Güvenli liman söylemi genelde altın yatırımı için kullanılır. Bence kendimize yarattığımız yaşam alanı için de bu klişeyi kullanabiliriz. Bizim için de konfor alanı, güvenilir limandır. Bu alan da kendimizi mutlu ve güvende hissederiz ve bu alanın dışına çıkmayı pek tercih etmeyiz. Tıpkı altın yatırımcısının diğer yatırım araçlarına yatırım yapmak istememeleri gibi. Konfor alanının dışı hem merak uyandırır hem de korku uyandırır. Konfor alanının dışı maceradır, risktir.
Konfor alanı hep aynı restorana gidip aynı masa da oturmak isteme, aynı garsondan aynı siparişi isteme arzusudur. Bu alanda her şeye hakim olduğumuzu ve kontrolümüz altında olduğu yanılgısına düşeriz. Çoğu zaman konfor alanımız istem dışı doğar, farkında olmayız, kendi evimizde hep aynı koltuğa oturmayı tercih ederek veya bir eşyayı sürekli aynı yere koyarak konfor alanımızı oluştururuz. Konfor alanı disiplinli ve düzenli bir yaşam için ölçülü bir şekilde gerekli ancak yatırım ve kişisel gelişim noktasında konfor alanının dışına direnç gösterilmemeli. Ölçülü merak, heyecan ve stres her zaman farklılıklar getirir ve geleceğimizin şekillenmesinde önemli rol alır.
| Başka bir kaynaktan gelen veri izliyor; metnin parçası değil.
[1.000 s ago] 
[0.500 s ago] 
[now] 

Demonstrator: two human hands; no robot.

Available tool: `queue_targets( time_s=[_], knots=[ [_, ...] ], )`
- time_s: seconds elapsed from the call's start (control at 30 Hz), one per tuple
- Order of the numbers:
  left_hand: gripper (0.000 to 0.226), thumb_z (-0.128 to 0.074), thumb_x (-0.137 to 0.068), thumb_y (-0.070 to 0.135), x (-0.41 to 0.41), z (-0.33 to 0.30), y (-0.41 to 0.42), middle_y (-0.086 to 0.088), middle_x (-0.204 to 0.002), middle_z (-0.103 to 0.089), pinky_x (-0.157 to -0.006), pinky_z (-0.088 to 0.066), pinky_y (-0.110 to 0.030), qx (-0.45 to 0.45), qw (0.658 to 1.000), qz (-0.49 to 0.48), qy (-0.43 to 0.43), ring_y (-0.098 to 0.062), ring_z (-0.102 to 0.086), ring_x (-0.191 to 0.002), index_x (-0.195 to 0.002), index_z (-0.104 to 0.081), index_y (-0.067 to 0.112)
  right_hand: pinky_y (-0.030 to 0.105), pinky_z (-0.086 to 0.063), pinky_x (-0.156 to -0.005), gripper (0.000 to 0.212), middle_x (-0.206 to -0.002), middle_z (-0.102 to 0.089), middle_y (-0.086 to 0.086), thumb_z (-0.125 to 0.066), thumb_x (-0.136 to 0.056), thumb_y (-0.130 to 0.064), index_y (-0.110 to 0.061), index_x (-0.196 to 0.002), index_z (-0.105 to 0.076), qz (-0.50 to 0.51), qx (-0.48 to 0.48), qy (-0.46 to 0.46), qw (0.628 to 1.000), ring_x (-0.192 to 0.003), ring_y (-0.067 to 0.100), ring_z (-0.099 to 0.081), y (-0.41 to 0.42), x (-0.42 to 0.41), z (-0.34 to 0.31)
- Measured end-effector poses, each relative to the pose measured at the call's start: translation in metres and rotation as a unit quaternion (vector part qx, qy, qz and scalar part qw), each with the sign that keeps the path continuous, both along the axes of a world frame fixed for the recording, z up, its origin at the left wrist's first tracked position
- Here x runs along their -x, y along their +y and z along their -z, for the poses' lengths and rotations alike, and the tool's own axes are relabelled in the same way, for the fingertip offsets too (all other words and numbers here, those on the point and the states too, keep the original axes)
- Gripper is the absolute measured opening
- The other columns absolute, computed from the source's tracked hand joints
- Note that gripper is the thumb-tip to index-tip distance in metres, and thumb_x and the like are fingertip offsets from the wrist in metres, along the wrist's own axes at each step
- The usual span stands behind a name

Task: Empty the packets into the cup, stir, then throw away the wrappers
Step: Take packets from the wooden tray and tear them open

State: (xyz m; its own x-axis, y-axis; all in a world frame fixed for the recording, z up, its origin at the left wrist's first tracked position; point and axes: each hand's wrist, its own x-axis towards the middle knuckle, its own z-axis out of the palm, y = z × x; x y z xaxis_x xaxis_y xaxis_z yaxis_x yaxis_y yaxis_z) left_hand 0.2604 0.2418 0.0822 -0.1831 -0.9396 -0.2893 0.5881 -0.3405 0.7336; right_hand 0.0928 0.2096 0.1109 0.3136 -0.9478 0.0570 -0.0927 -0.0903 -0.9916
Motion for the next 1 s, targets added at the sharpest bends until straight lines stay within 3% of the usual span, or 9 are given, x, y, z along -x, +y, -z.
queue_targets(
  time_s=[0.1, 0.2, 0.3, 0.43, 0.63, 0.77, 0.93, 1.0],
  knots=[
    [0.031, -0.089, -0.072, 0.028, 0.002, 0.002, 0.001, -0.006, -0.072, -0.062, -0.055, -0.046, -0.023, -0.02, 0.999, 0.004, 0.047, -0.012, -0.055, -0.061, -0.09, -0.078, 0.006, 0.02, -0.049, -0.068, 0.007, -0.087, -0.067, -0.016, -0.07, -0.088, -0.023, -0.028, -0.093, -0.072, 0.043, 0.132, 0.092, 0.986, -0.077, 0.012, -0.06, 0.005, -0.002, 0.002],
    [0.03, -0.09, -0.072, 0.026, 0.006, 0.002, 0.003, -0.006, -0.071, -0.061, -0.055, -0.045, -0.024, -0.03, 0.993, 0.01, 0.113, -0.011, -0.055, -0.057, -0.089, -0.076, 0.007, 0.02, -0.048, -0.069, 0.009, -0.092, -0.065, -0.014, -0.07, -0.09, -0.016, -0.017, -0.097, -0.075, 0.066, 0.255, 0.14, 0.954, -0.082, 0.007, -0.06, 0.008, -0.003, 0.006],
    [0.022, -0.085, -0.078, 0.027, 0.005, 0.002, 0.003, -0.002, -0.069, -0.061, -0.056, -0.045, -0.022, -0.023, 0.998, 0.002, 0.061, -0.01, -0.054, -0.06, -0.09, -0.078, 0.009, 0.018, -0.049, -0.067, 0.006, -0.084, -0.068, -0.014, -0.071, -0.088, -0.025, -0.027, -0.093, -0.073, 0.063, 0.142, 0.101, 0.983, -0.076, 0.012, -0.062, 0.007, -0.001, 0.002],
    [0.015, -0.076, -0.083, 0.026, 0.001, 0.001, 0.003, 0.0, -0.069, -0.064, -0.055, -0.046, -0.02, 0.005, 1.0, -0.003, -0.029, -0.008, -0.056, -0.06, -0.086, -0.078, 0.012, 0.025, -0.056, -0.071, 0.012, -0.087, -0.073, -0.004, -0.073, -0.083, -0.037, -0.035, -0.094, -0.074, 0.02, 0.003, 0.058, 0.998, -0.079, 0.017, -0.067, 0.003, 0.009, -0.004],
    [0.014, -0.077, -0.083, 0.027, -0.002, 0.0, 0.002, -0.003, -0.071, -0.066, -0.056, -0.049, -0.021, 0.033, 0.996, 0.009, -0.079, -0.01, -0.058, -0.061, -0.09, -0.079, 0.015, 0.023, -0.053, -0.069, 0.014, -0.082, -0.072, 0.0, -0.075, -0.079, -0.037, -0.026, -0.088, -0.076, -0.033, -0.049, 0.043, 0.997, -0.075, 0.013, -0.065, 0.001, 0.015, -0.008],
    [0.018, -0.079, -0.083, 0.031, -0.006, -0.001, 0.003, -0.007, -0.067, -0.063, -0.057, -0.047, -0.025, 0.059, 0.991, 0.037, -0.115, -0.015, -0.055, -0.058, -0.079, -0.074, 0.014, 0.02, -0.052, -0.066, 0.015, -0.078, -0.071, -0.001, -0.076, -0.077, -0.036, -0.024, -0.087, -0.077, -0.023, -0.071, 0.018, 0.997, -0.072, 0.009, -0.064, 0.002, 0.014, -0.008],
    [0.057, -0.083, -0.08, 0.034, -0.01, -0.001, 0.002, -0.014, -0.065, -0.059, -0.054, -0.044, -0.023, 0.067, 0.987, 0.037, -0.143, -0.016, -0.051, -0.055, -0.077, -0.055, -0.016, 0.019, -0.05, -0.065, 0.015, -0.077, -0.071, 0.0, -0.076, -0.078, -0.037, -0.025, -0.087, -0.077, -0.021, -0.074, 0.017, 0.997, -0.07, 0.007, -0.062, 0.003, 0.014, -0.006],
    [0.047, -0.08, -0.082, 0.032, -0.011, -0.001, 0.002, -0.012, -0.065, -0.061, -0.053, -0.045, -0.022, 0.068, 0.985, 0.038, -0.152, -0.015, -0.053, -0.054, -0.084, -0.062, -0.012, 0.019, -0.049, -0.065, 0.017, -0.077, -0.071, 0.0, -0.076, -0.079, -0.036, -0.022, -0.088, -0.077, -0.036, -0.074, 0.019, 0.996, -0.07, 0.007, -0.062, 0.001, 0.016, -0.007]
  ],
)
Konfor alanı keşke ile başlayan cümleler kurmamıza, hayatı hep yarım, merak içerisinde ve ürkek yaşamamıza neden olur. Bir dönem Dumlupınar Üniversitesinde okumuştum ve bir hocam bana ‘’İnsanı annesi bir defa doğuruyor, ona göre yaşa ve keşke deme’’ demişti. Ara ara dışına çıkmak gerekir konfor alanının belki de budur bize keşke ile başlayan değil iyi ki ile başlayan cümleler kurduracak olan. Kendi kendimizin en iyi versiyonunu ortaya çıkarma belki de bu şekilde olacak. Bilmiyoruz çünkü alışılmışın dışına çıkmıyoruz genelde. Konfor alanının dışına çıkmamak için onca sebep sayılabilirken, çıkmak için de onca neden var. Sokrates’in dediği gibi, hayatın kapanış kısmında kendimizi alkışlayabilmek için.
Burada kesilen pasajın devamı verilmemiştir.